A Randomized Double-Blind Placebo Controlled Clinical Trial Evaluating the Effects of an Investigational Study Product on Exercise Induced Muscle Soreness, Markers of Inflammation, Muscle Damage and Exercise Performance in Healthy Males

Gherkin, a pure botanical extract from cucumber is a phytonutrient rich vegetable which may have been shown to have anti-inflammatory and pain relieving properties. The purpose of this randomized double-blind placebo study was to determine the effects of Gherkin (Cuvitus™, Actido^®)on exercise performance, markers of inflammation and acute muscle soreness in healthy males. Twenty-four subjects were randomly assigned to take 150 mg Cuvitus® or Placebo twice a day for 6 days during the loading phase.
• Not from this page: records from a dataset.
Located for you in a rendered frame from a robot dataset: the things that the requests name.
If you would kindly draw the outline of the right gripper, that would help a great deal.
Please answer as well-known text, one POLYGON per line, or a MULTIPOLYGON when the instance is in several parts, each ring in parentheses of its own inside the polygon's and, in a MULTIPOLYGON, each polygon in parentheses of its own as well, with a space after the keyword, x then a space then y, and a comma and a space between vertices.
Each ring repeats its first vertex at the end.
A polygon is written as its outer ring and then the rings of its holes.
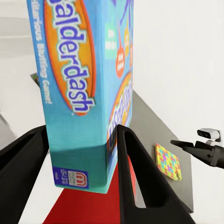
POLYGON ((171 140, 170 143, 182 148, 183 151, 192 154, 209 166, 224 169, 223 146, 212 146, 201 141, 197 141, 195 145, 191 142, 177 140, 171 140))

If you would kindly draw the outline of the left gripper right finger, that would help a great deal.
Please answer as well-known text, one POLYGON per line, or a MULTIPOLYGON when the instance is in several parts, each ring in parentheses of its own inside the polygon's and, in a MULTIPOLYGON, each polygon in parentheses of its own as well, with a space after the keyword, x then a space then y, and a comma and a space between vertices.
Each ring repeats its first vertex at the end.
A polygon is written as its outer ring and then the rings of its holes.
POLYGON ((135 132, 117 125, 120 224, 196 224, 135 132), (130 157, 146 208, 135 205, 130 157))

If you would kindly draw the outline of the jigsaw puzzle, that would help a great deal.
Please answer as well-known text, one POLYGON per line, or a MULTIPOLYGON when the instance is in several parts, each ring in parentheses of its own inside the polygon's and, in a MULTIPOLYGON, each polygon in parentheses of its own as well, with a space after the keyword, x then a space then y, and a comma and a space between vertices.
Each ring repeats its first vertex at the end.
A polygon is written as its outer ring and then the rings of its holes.
POLYGON ((181 180, 182 176, 178 158, 158 143, 155 143, 155 152, 156 165, 159 170, 175 181, 177 179, 181 180))

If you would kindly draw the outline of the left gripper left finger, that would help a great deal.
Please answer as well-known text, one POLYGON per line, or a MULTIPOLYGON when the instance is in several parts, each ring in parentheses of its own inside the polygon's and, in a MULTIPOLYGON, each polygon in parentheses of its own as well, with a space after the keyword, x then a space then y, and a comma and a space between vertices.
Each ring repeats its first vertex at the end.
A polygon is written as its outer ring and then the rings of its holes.
POLYGON ((0 224, 18 224, 49 150, 46 125, 0 150, 0 224))

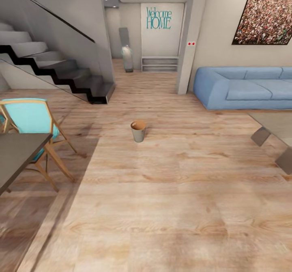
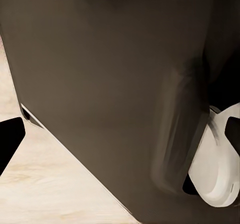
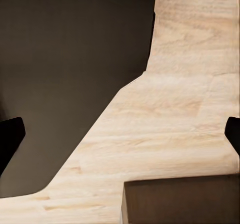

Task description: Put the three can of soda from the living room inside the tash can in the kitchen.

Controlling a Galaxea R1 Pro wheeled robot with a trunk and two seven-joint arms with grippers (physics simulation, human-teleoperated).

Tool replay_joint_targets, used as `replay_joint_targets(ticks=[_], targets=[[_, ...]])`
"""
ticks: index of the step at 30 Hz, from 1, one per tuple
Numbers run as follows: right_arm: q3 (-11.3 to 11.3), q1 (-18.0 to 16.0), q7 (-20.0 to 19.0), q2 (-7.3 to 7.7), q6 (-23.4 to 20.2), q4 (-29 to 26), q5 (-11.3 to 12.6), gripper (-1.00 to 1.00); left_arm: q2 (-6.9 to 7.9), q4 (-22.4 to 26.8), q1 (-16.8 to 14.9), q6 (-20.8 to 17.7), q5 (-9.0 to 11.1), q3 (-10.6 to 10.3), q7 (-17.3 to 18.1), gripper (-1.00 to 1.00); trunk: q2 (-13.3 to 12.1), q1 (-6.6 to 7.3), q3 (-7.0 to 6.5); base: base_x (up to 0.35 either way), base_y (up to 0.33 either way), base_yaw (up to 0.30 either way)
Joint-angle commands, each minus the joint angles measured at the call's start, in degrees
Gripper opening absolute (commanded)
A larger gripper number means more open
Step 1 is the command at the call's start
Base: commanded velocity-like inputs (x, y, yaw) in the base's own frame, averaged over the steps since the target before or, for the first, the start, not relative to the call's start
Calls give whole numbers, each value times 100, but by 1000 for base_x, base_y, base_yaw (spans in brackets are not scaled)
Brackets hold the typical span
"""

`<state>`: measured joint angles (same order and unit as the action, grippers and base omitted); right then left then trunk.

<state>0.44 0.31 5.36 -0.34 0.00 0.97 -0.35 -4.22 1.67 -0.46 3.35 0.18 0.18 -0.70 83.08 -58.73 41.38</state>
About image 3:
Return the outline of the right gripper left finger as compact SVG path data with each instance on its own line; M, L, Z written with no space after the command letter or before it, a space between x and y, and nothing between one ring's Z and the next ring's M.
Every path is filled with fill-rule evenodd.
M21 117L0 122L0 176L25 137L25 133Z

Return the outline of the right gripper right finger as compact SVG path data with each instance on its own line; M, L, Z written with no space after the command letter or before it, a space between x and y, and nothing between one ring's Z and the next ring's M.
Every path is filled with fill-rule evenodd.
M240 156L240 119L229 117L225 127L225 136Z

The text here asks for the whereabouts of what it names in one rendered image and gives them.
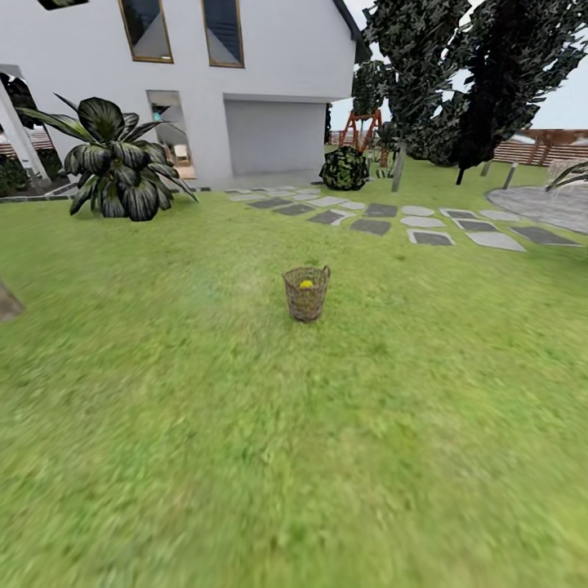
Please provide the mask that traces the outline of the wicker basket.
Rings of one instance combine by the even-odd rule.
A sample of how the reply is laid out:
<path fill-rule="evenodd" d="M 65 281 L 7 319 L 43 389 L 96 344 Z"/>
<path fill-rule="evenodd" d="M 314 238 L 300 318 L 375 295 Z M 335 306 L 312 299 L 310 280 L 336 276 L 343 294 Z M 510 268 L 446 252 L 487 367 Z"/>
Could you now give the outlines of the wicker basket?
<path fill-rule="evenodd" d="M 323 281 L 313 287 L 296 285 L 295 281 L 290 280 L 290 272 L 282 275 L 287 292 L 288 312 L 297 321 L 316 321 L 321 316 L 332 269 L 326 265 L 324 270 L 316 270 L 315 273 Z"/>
Subjects underwent a leg extension protocol designed to induce cellular stress and muscle soreness. Blood was tested pre-exercise, 1 and 2 hours post for TNF-alpha, IL-6, IL-10, and IL-1 beta, along with DOMS measurements. The Gherkin group significantly improved exercise performance and ability to maintain output which also strongly trended for significance over placebo. Both groups experienced acute DOMS without differences in values. Taking Cuvitus® 150mg twice a day for two weeks lead to better exercise performance when compared to placebo as well as improvements in anti-inflammatory and immune supportive markers.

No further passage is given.